During the trial, prosecutors presented evidence of the victims’ blood at the crime scene matching blood found on the door of Simpson’s car, on his socks and on black leather gloves he owned.
One glove was found outside Nicole’s house and the other glove was seized from Simpson’s residence. But Simpson’s legal dream team effectively assailed how police mishandled the DNA evidence, including storing crucial blood samples in a police van without air conditioning or placing it in plastic bags that subjected the evidence to contamination.
Prosecutors also made a huge mistake in having Simpson try on the gloves in front of the jury. He struggled in his attempt to make the gloves fit his fingers.
Simpson, who was found not guilty, died of cancer in 2024. His trial had lasted eight months and prompted a national conversation about DNA, forensics and the limits of scientific certainty in justice.
DNA Testing Leaps into a New Century
Genetic labs worked hard to improve testing methods. Early DNA analysis required copious amounts of biological material, such as a prominent bloodstain to produce acceptable and accurate results. But by 1997, a mere trace—a few skin cells or a saliva smear from a cotton swab—was enough to generate a robust DNA profile.

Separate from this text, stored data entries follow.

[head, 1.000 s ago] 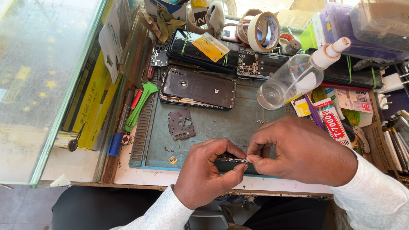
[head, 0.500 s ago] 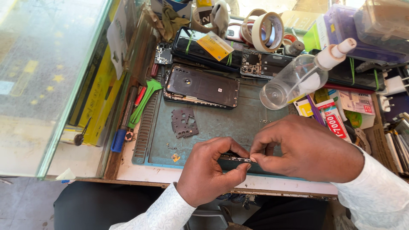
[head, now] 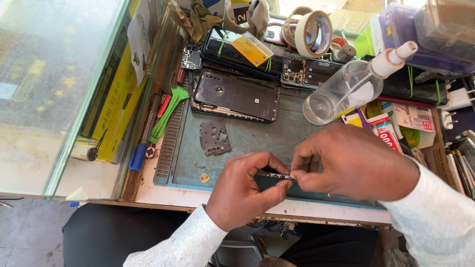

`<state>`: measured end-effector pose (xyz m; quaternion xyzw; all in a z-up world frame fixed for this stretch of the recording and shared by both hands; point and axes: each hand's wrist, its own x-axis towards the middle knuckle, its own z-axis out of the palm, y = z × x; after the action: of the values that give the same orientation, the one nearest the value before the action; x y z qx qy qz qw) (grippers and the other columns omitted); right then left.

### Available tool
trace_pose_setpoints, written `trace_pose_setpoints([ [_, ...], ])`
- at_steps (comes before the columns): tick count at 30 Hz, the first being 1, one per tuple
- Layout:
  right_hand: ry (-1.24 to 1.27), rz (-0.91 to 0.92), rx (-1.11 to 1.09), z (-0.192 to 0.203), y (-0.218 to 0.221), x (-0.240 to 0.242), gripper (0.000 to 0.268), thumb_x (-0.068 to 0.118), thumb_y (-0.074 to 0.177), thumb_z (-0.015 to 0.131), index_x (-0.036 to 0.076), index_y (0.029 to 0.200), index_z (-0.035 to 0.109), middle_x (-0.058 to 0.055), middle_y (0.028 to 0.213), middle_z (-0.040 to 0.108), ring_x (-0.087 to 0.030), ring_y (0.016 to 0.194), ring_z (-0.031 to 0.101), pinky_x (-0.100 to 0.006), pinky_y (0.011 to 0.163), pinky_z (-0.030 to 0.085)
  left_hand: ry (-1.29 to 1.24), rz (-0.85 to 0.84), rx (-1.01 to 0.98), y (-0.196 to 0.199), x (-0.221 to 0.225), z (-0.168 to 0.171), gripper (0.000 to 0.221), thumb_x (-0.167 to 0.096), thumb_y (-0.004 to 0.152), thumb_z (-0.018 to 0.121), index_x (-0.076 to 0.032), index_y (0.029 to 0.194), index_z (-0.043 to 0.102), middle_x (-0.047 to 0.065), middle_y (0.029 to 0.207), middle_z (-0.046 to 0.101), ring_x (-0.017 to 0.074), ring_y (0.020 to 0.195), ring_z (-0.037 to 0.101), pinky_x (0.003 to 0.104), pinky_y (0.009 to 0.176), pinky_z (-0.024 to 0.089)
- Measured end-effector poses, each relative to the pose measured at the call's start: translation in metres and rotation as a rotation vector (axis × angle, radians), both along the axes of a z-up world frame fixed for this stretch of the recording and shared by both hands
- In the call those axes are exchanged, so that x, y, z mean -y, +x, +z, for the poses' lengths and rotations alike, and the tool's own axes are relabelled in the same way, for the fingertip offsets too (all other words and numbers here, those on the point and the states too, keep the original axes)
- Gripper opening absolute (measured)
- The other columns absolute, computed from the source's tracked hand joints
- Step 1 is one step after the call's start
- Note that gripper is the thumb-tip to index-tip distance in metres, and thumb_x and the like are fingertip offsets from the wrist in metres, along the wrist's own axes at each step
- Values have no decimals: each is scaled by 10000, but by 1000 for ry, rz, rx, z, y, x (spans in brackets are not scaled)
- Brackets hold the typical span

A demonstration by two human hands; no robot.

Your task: The person repairs a disassembled smartphone by connecting internal ribbon cables and repositioning components. They use tweezers to carefully align and press down connectors on the motherboard, then handle the phone's back cover and a metal shielding plate.

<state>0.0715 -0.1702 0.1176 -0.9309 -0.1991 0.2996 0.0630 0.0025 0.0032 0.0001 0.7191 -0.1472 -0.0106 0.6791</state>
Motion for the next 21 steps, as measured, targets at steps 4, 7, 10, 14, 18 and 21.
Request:
trace_pose_setpoints([
  [4, -40, 2, -56, 4, 6, -4, 305, 402, 764, 771, 153, 935, 815, -47, 771, 807, -187, 705, 784, -341, 694, 587, -2, -1, -18, 0, 0, 2, 207, -170, 798, 778, -17, 929, 727, 87, 830, 761, 136, 761, 725, 288, 708, 560],
  [7, -36, 13, -81, 4, 7, -3, 301, 394, 769, 766, 145, 929, 819, -43, 756, 807, -180, 693, 781, -344, 687, 584, -9, -2, -27, -1, 0, 2, 208, -167, 799, 773, -15, 932, 725, 87, 832, 764, 125, 759, 716, 285, 709, 557],
  [10, 38, 41, -86, 3, 8, -1, 294, 381, 765, 766, 130, 907, 825, -48, 729, 808, -173, 676, 768, -333, 673, 588, -5, 0, -21, -1, 0, 3, 204, -162, 793, 770, -14, 926, 724, 86, 830, 765, 121, 754, 716, 283, 702, 557],
  [14, 80, 25, -111, 0, 8, 1, 291, 364, 761, 767, 111, 897, 820, -55, 713, 808, -169, 651, 765, -324, 660, 591, 0, 4, 6, -2, 0, 3, 201, -160, 791, 771, -14, 920, 724, 86, 827, 761, 131, 751, 723, 287, 700, 560],
  [18, 70, 37, -102, 0, 8, 0, 289, 363, 756, 767, 115, 894, 816, -54, 709, 803, -166, 639, 776, -324, 659, 589, 28, 7, -1, -2, 0, 2, 204, -170, 787, 777, -16, 913, 728, 86, 813, 759, 148, 728, 721, 300, 682, 559],
  [21, 27, 19, -98, 1, 8, -1, 289, 362, 743, 777, 115, 887, 815, -57, 709, 800, -178, 643, 769, -335, 665, 580, 2, -6, 1, -1, 0, 2, 195, -167, 794, 771, -18, 912, 726, 81, 832, 765, 144, 763, 739, 299, 709, 574],
])
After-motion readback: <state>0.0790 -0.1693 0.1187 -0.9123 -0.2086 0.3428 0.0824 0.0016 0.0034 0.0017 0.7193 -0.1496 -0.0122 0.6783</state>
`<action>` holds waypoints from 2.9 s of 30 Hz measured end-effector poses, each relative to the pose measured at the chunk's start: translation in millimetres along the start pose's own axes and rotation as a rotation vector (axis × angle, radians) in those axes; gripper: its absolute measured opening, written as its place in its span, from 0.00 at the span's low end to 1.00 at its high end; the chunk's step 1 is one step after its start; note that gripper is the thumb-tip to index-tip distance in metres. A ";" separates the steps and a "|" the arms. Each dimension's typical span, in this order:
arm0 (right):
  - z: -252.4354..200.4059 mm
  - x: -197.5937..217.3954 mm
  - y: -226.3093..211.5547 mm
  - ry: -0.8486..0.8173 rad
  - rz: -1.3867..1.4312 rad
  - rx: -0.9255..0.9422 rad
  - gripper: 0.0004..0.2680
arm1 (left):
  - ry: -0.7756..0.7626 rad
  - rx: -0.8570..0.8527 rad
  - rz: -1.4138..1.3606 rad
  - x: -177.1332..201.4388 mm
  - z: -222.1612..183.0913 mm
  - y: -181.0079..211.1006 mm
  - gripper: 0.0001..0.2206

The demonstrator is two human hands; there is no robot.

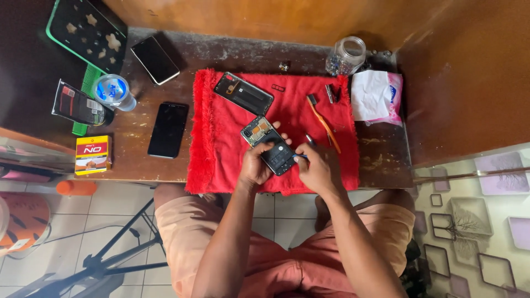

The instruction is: Disassembling a smartphone by prying off the back cover and removing internal screws with a screwdriver.

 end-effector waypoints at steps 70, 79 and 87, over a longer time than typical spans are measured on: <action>213.8 -97.7 13.8 -0.060 0.659 -0.507 0.07 | 0.103 0.026 0.022 -13.3 -6.4 0.7 0.18; 199.9 -34.3 53.3 0.086 0.454 -0.393 0.10 | 0.000 0.053 0.048 2.5 8.9 -5.7 0.34; 27.0 37.9 31.1 0.482 0.038 0.195 0.04 | 0.105 0.054 -0.111 6.9 6.7 -10.1 0.53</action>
Point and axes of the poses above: each hand's wrist, its own z-axis towards the middle knuckle, its own x-axis out of the back of the hand, y = z × x, the point moved 7 cm from there along z, towards the middle knuckle, and after that the axes turned 3 degrees about -y, right-handed, at the moved point
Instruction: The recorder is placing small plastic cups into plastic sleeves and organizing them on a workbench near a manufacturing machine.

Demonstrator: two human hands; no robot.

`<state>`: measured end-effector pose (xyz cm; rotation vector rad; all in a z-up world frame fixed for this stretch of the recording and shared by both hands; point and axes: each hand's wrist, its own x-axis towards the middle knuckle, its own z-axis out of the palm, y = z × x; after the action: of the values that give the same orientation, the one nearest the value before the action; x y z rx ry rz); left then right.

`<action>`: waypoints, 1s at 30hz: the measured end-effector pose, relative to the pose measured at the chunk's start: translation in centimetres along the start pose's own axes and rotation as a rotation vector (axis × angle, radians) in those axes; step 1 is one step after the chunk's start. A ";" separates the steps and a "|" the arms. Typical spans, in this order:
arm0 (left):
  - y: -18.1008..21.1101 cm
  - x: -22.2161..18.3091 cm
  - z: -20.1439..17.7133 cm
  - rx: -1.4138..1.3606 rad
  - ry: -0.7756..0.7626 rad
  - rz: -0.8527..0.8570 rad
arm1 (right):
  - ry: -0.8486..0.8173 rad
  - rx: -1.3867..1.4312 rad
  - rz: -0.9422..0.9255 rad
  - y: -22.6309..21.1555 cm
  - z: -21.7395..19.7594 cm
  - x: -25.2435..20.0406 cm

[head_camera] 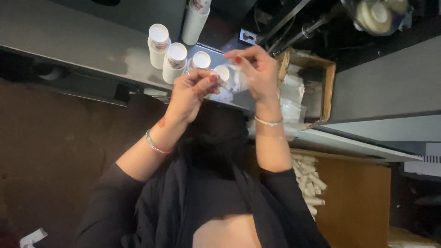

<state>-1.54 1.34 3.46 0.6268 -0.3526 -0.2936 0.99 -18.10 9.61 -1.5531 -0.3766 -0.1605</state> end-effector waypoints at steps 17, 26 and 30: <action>-8.8 -3.6 -5.8 0.521 0.473 -0.090 | 0.006 -0.070 0.040 7.7 -0.4 -6.6; -1.1 -4.2 3.0 0.693 0.109 0.092 | -0.147 -0.328 -0.076 -4.0 3.5 -11.6; -0.8 -6.0 2.9 0.371 -0.188 -0.324 | 0.004 -0.470 -0.227 -6.5 1.7 -11.8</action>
<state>-8.25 1.47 3.80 1.0279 -0.4917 -0.6078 -12.43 -18.19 11.78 -1.9679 -0.5386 -0.4543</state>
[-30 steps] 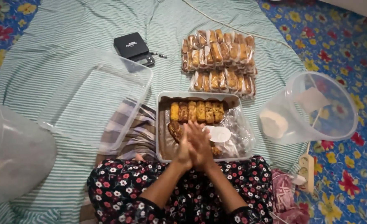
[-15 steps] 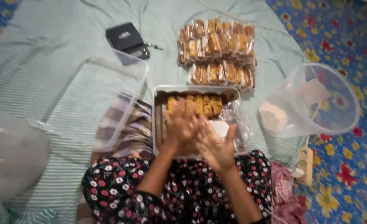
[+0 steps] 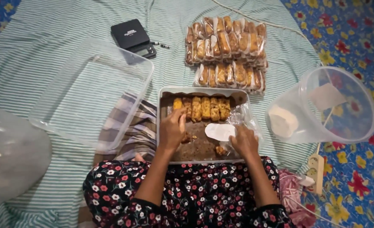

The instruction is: Individually packaging long biscuits into plastic bags from a metal tray.

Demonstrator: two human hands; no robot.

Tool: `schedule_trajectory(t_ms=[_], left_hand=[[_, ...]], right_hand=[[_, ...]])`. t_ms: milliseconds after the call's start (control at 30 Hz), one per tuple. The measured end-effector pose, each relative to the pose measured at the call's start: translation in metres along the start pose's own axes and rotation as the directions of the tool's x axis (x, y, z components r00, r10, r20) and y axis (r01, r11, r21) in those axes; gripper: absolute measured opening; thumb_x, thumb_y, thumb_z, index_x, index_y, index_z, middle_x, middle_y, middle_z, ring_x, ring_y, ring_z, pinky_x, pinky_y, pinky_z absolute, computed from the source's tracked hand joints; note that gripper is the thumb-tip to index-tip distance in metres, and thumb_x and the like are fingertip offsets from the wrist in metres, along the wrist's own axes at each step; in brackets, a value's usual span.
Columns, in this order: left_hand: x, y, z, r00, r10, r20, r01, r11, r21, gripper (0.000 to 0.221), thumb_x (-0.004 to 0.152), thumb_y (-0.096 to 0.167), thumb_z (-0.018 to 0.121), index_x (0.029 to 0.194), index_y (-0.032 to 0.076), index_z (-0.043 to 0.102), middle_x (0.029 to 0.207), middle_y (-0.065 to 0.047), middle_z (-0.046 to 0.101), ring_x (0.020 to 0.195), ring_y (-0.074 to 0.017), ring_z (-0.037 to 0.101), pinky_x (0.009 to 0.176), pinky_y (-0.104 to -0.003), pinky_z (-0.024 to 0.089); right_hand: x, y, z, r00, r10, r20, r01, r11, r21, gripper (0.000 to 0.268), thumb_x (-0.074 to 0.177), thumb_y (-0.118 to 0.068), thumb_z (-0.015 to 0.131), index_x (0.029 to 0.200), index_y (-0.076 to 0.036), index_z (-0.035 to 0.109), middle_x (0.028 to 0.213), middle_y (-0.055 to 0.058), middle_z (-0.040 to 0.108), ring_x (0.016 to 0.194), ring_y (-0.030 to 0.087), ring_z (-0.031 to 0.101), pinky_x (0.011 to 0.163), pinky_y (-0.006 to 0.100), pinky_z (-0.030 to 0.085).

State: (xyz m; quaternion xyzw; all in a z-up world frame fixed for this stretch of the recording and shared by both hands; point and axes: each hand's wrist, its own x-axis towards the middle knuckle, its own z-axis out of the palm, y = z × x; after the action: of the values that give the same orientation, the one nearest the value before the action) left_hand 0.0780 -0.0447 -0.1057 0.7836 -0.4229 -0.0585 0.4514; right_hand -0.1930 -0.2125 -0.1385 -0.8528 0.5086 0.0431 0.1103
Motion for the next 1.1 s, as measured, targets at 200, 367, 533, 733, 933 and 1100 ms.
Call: schedule_trajectory(t_ms=[200,367,533,733,933,1100], left_hand=[[-0.003,-0.007,0.013,0.992,0.016,0.123,-0.020,0.999,0.027,0.025,0.090,0.031,0.071,0.114,0.025,0.072,0.096,-0.001,0.072,0.089,-0.0267,0.075,0.075,-0.039,0.059],[-0.004,0.013,-0.005,0.997,0.057,0.051,-0.053,0.996,-0.066,0.012,0.092,0.022,0.069,0.102,0.017,0.073,0.082,-0.008,0.075,0.077,-0.0327,0.075,0.067,-0.042,0.058],[-0.004,0.061,0.003,0.847,0.437,-0.303,-0.467,0.883,-0.033,0.046,0.090,0.001,0.053,0.135,0.008,0.060,0.112,-0.019,0.067,0.097,-0.0402,0.068,0.081,-0.046,0.057],[-0.044,0.052,0.044,0.658,0.727,-0.194,-0.711,0.686,0.157,0.041,0.083,0.015,0.068,0.124,0.017,0.067,0.106,-0.015,0.062,0.084,-0.0333,0.064,0.085,-0.048,0.052],[-0.042,0.077,0.010,0.786,0.614,-0.062,-0.596,0.781,0.185,0.033,0.085,0.032,0.070,0.114,0.015,0.067,0.098,-0.009,0.064,0.077,-0.0268,0.065,0.074,-0.038,0.053],[-0.060,0.049,0.043,0.721,0.692,-0.035,-0.689,0.722,0.068,0.056,0.086,0.010,0.056,0.141,0.023,0.059,0.106,-0.010,0.058,0.076,-0.0297,0.062,0.064,-0.039,0.049]], right_hand=[[0.001,0.001,0.002,0.996,0.061,0.067,-0.063,0.998,0.028,0.049,0.080,-0.044,0.079,0.120,-0.020,0.065,0.116,0.005,0.069,0.116,0.037,0.064,0.094,0.063,0.048],[-0.010,-0.011,-0.012,0.993,0.120,-0.011,-0.099,0.871,0.482,0.055,0.080,-0.021,0.079,0.133,-0.016,0.064,0.105,0.016,0.076,0.107,0.036,0.071,0.094,0.050,0.055],[-0.039,-0.049,-0.054,0.981,0.110,-0.158,0.035,0.706,0.707,0.053,0.081,-0.009,0.080,0.131,-0.009,0.065,0.093,0.017,0.074,0.098,0.031,0.072,0.089,0.042,0.057],[-0.057,-0.071,-0.075,0.972,0.158,-0.175,0.073,0.504,0.861,0.050,0.083,-0.005,0.078,0.131,-0.010,0.066,0.090,0.003,0.067,0.087,0.015,0.069,0.083,0.033,0.061],[-0.062,-0.065,-0.067,0.977,0.151,-0.152,0.096,0.324,0.941,0.048,0.087,-0.001,0.074,0.133,-0.005,0.062,0.096,0.003,0.055,0.085,0.015,0.067,0.077,0.034,0.064],[-0.073,-0.069,-0.066,0.982,0.151,-0.110,0.069,0.258,0.964,0.050,0.089,0.001,0.071,0.137,-0.006,0.060,0.098,0.006,0.054,0.083,0.018,0.069,0.075,0.039,0.066]])
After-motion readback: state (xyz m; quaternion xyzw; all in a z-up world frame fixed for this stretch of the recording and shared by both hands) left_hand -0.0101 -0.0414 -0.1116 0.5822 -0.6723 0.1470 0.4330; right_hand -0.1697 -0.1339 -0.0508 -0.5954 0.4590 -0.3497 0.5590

Forensic DNA testing became routine by the early 2000s, rapidly providing answers in new and decades-old cases. In 2001, DNA identified victims from the 9/11 terror attacks. In 2018, forensic genealogy, which relies on ancestry databases, helped authorities identify and arrest Joseph James DeAngelo as the Golden State Killer. For decades, DeAngelo was among America’s most notorious unidentified serial killers and serial rapists.
Investigators compared DNA collected from one of the Golden State Killer’s crime scenes to online genetic profiles. They matched the DNA to a distant relative of DeAngelo. In 2020, the former police officer pleaded guilty to 13 murders and 13 rapes and began serving 11 consecutive life sentences.
All 50 U.S. states have laws mandating DNA collection of samples from convicted felons. Thousands of DNA labs exist worldwide. Modern analysis allows DNA profiles of different people to be extracted from samples that have DNA of various people mixed together.
Law enforcement agencies are also utilizing rapid DNA machines, devices that generate a human DNA profile within about 90 minutes. The machines eliminate the need for traditional DNA analysis that can take weeks. Deputies in the Naples area of Southwest Florida used a rapid DNA machine to identify a suspect in a stabbing homicide after matching the victim’s blood to a sweatshirt worn by the killer.
The DNA testing that began with a criminal investigation in England has become a global force that reshapes justice with tiny drops of blood, saliva or other genetic material.